How to complete this task
Every entry must be transcribed exactly. Pictures are not part of the copy.

[Data records]
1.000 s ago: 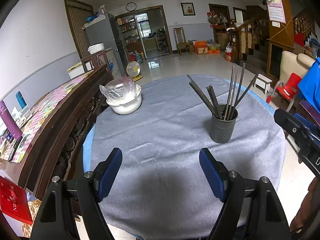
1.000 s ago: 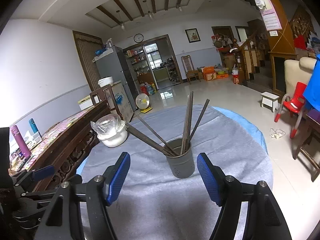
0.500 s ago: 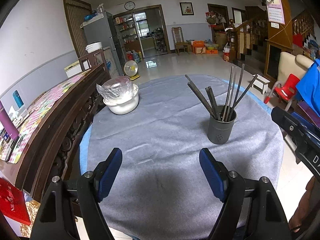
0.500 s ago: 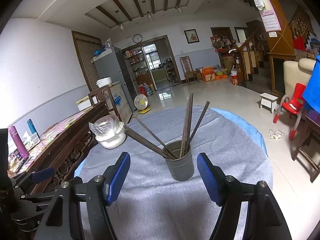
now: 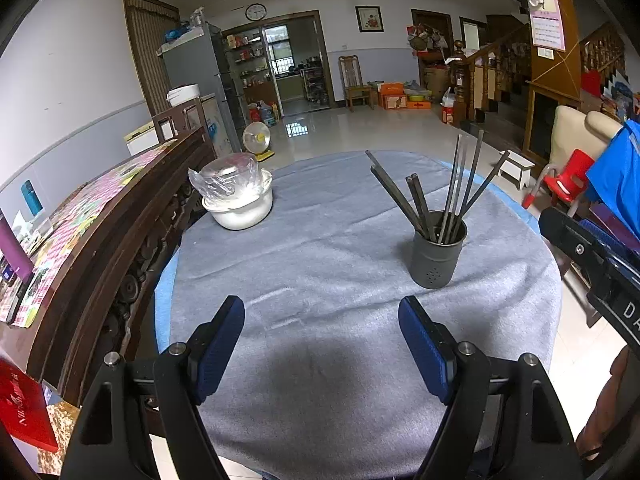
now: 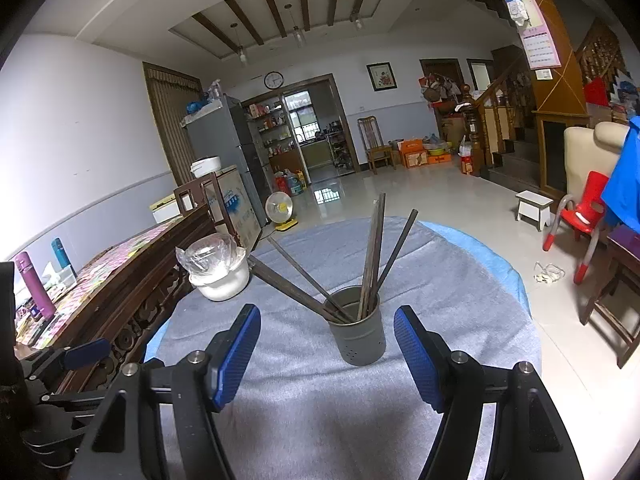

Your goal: Organize utensils

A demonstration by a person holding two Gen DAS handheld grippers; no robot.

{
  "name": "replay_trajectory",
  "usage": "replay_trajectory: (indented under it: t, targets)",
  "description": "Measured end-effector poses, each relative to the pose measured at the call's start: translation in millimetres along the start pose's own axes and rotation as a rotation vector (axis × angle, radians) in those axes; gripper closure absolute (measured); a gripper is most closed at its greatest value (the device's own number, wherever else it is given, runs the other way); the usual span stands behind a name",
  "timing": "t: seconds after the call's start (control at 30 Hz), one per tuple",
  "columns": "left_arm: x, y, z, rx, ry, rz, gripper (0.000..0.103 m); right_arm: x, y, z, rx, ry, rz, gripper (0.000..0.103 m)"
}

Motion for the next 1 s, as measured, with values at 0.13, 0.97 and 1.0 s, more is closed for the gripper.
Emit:
replay_trajectory:
  t: [0.13,0.97,1.0]
  targets:
    - [1.3,-0.2,0.5,-0.002,0.0,-0.005,0.023,0.7,0.0,-0.2,0.0,-0.001,-0.002,0.029]
    - [4.3,-0.2,3.5,0.001,-0.004,-0.011,0.023,-2.2,-0.3,5.2,0.005,-0.014,-0.003,0.029]
    - [4.0,0.0,3.5,0.001,-0.005,-0.011,0.023,-2.8,0.1,5.8,0.005,-0.014,-0.002,0.029]
Point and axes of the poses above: each gripper's, at about its wrist camera, not at the fingertips, and z roughly the way its jaws point, x to its left, y to its top, the point moved 7 cm from there along z, roughly the way its jaws point, and after that the axes turned 12 degrees about z, right-handed, at the moved point
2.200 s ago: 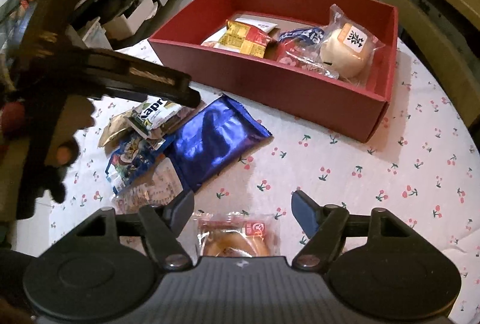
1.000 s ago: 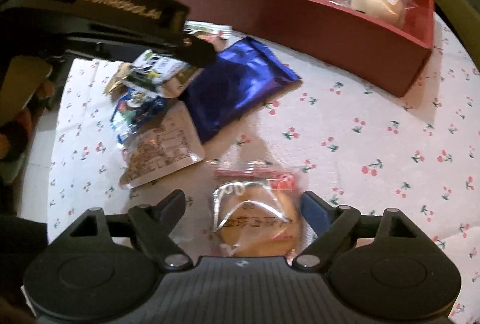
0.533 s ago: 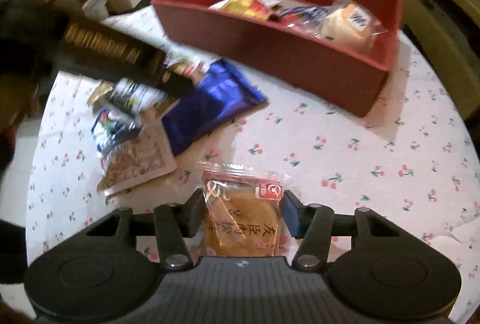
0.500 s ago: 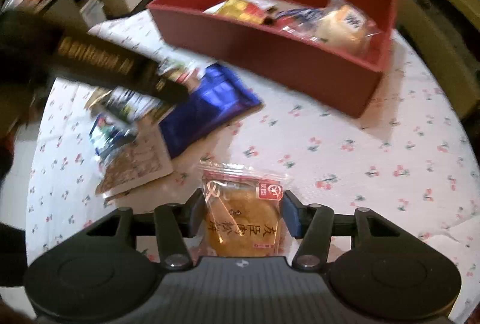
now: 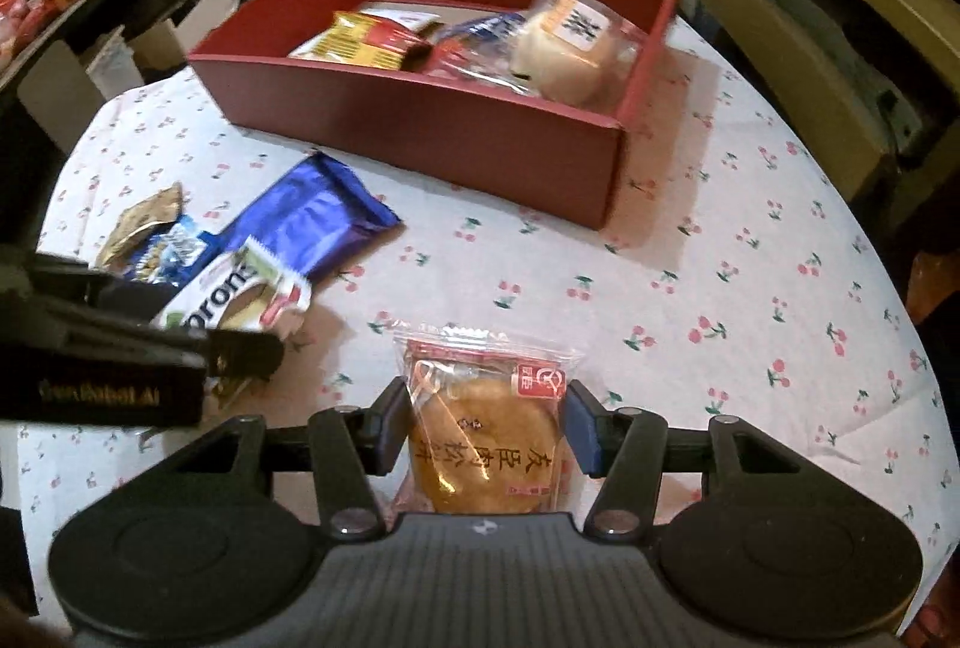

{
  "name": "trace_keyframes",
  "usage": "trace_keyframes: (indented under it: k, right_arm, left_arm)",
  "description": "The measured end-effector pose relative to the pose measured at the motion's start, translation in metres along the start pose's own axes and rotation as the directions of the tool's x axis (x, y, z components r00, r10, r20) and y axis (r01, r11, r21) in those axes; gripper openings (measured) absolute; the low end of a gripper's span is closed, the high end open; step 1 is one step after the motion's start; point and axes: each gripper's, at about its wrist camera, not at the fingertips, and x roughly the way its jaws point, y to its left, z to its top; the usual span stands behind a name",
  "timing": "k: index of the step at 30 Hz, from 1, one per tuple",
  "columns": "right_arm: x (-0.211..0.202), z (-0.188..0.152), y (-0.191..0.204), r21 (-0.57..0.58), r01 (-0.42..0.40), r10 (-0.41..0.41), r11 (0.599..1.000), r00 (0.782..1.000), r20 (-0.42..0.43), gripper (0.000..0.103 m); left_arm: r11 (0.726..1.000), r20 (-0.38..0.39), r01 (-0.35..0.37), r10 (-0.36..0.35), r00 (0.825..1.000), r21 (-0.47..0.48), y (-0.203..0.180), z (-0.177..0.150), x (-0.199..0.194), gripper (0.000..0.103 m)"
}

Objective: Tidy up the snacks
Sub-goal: 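Lift the Kapron wafer and pastry pack toward the red box with both grippers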

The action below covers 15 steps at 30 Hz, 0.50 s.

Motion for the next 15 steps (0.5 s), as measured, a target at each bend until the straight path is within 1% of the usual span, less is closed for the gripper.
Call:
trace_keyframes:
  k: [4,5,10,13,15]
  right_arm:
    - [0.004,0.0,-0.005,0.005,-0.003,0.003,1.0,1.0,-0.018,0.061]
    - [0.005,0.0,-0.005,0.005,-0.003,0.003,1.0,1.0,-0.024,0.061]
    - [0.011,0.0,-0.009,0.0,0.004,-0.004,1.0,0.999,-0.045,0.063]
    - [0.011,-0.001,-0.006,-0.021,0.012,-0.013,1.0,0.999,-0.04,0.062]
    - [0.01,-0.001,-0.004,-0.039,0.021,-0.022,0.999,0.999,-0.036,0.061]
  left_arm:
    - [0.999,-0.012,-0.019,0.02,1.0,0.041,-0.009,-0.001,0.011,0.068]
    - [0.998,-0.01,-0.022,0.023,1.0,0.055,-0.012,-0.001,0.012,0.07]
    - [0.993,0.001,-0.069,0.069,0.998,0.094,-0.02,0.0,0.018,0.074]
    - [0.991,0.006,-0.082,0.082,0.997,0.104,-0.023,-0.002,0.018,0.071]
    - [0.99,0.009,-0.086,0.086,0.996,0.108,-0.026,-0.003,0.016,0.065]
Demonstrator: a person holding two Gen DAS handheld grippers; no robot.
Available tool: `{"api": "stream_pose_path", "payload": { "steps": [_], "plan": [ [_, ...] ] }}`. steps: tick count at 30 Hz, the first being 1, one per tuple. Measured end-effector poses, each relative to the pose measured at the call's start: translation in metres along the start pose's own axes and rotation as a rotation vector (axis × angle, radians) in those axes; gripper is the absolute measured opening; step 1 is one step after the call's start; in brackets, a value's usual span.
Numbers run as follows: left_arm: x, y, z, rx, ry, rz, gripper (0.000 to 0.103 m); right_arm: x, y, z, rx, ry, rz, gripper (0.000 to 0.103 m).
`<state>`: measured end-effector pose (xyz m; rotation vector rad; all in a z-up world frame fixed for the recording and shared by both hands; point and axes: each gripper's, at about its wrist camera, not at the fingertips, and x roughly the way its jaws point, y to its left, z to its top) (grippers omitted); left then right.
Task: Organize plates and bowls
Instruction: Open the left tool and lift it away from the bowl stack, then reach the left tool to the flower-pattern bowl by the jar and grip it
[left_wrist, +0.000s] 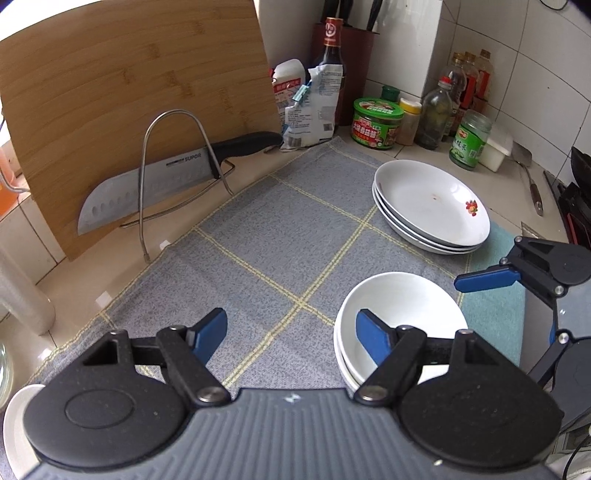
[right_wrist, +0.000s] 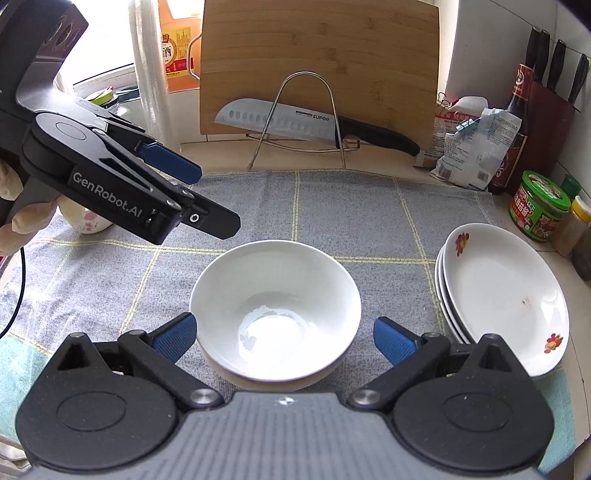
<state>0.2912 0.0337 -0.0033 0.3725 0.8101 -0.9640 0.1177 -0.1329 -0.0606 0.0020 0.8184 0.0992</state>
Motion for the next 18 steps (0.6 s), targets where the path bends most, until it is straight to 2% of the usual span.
{"api": "stream_pose_path", "payload": {
  "steps": [5, 7, 9, 13, 18],
  "plan": [
    [-0.011, 0.001, -0.009, -0.011, -0.032, 0.06, 0.079, -0.007, 0.001, 0.001, -0.003, -0.014, -0.022, 0.103],
    [-0.019, 0.001, -0.017, -0.017, -0.058, 0.085, 0.091, -0.012, 0.002, 0.003, -0.008, -0.024, -0.017, 0.103],
    [-0.028, 0.001, -0.025, -0.036, -0.081, 0.11, 0.093, -0.014, 0.004, 0.005, -0.031, -0.031, -0.005, 0.103],
    [-0.048, 0.008, -0.044, -0.149, -0.101, 0.199, 0.096, -0.014, 0.017, 0.012, -0.147, -0.068, 0.055, 0.103],
    [-0.075, 0.029, -0.076, -0.308, -0.067, 0.345, 0.099, -0.004, 0.042, 0.025, -0.282, -0.114, 0.171, 0.103]
  ]
}}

Output of the task
1.000 s ago: 
1.000 s ago: 
0.500 s ago: 
0.500 s ago: 
now: 
now: 

Your goal: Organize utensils

A demonstration by a person holding two Gen DAS handheld grippers; no robot.

{
  "name": "replay_trajectory",
  "usage": "replay_trajectory: (indented under it: t, targets)",
  "description": "Measured end-effector poses, each relative to the pose measured at the call's start: translation in millimetres along the start pose's own axes and rotation as a rotation vector (axis × angle, radians) in those axes; gripper closure absolute (measured); a gripper is most closed at its greatest value (the device's own number, wherever else it is given, runs the other way); the usual span stands behind a name",
  "timing": "t: seconds after the call's start (control at 30 Hz), one per tuple",
  "columns": "left_arm: x, y, z, rx, ry, rz, gripper (0.000..0.103 m); right_arm: x, y, z, rx, ry, rz, gripper (0.000..0.103 m)"
}

Motion for the next 1 s, as measured, with values at 0.13, 0.97 and 1.0 s, more is closed for the gripper.
Emit:
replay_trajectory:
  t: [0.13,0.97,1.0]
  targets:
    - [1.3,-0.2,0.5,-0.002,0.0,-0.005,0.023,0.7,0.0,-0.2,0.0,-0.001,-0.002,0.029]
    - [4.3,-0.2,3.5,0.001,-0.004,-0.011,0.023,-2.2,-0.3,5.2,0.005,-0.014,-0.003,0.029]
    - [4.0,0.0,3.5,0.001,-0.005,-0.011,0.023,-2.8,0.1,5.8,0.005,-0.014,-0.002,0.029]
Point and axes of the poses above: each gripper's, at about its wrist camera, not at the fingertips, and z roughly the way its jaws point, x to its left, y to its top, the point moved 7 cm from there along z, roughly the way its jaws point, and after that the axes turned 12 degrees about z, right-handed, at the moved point
2.200 s ago: 
1.000 s ago: 
0.533 s ago: 
0.500 s ago: 
now: 

{
  "name": "trace_keyframes",
  "usage": "trace_keyframes: (indented under it: k, right_arm, left_arm)",
  "description": "The measured end-effector pose relative to the pose measured at the motion's start, translation in metres along the start pose's own axes and rotation as the directions of the tool's x axis (x, y, z components r00, r10, r20) and y axis (r01, r11, r21) in those axes; gripper openings (measured) absolute; the low end of a gripper's span is closed, the high end open; step 1 is one step after the motion's start; point and axes: each gripper's, at about its wrist camera, not at the fingertips, and x roughly the way its jaws point, y to its left, z to its top; the usual span stands behind a name",
  "timing": "k: index of the step at 30 Hz, from 1, one per tuple",
  "columns": "right_arm: x (-0.211..0.202), z (-0.188..0.152), y (-0.191..0.204), r21 (-0.57..0.58), r01 (-0.42..0.40), r10 (-0.41..0.41), r11 (0.599..1.000), r00 (0.782..1.000), r20 (-0.42..0.43), gripper (0.000..0.103 m); left_arm: r11 (0.726..1.000), r20 (-0.38..0.39), r01 (-0.35..0.37), r10 (-0.36..0.35), r00 (0.825..1.000), r21 (-0.47..0.48), y (-0.203..0.180), z (-0.177..0.150), x (-0.199..0.194), gripper (0.000..0.103 m)"
}

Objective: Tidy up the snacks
Sub-goal: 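Lift the Kapron wafer and pastry pack toward the red box with both grippers
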
The action below covers 15 steps at 30 Hz, 0.50 s.

Motion for the next 15 steps (0.5 s), as measured, a target at each bend until the straight path is within 1% of the usual span, less is closed for the gripper.
Call:
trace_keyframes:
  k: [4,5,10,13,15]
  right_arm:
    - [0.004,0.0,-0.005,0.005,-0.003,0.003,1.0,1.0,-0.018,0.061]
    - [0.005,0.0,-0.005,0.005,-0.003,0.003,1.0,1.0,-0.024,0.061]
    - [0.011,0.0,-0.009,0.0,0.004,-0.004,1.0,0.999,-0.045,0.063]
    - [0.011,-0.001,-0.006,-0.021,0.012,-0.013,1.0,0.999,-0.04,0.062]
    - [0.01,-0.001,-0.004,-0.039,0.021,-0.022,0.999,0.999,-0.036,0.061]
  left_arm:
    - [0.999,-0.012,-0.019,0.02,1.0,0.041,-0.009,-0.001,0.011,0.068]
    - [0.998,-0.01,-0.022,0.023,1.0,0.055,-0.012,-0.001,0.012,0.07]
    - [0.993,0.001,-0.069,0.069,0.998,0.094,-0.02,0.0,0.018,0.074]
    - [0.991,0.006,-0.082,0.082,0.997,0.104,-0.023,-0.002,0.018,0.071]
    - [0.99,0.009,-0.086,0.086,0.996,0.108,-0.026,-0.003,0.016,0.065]
Demonstrator: a person holding two Gen DAS handheld grippers; no robot.
Available tool: `{"api": "stream_pose_path", "payload": { "steps": [_], "plan": [ [_, ...] ] }}`. steps: tick count at 30 Hz, the first being 1, one per tuple. Measured end-effector poses, each relative to the pose measured at the call's start: translation in metres along the start pose's own axes and rotation as a rotation vector (axis × angle, radians) in those axes; gripper is the absolute measured opening; step 1 is one step after the call's start; in brackets, a value's usual span.
Numbers run as follows: left_arm: x, y, z, rx, ry, rz, gripper (0.000 to 0.103 m); right_arm: x, y, z, rx, ry, rz, gripper (0.000 to 0.103 m).
`<state>`: measured end-effector pose (xyz m; rotation vector rad; all in a z-up world frame fixed for the recording and shared by both hands; point and axes: each gripper's, at about its wrist camera, not at the fingertips, and x roughly the way its jaws point, y to its left, z to its top) (grippers omitted); left then right.
Task: Organize plates and bowls
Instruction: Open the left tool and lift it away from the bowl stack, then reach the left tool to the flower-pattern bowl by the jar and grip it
[left_wrist, +0.000s] 
[right_wrist, +0.000s] 
<state>0.2912 0.0337 -0.0033 0.3725 0.8101 -0.9640 0.1177 -0.1329 -0.0606 0.0020 0.8184 0.0992</state>
Motion for the next 18 steps (0.6 s), targets where the path bends most, until it is straight to 2% of the usual span.
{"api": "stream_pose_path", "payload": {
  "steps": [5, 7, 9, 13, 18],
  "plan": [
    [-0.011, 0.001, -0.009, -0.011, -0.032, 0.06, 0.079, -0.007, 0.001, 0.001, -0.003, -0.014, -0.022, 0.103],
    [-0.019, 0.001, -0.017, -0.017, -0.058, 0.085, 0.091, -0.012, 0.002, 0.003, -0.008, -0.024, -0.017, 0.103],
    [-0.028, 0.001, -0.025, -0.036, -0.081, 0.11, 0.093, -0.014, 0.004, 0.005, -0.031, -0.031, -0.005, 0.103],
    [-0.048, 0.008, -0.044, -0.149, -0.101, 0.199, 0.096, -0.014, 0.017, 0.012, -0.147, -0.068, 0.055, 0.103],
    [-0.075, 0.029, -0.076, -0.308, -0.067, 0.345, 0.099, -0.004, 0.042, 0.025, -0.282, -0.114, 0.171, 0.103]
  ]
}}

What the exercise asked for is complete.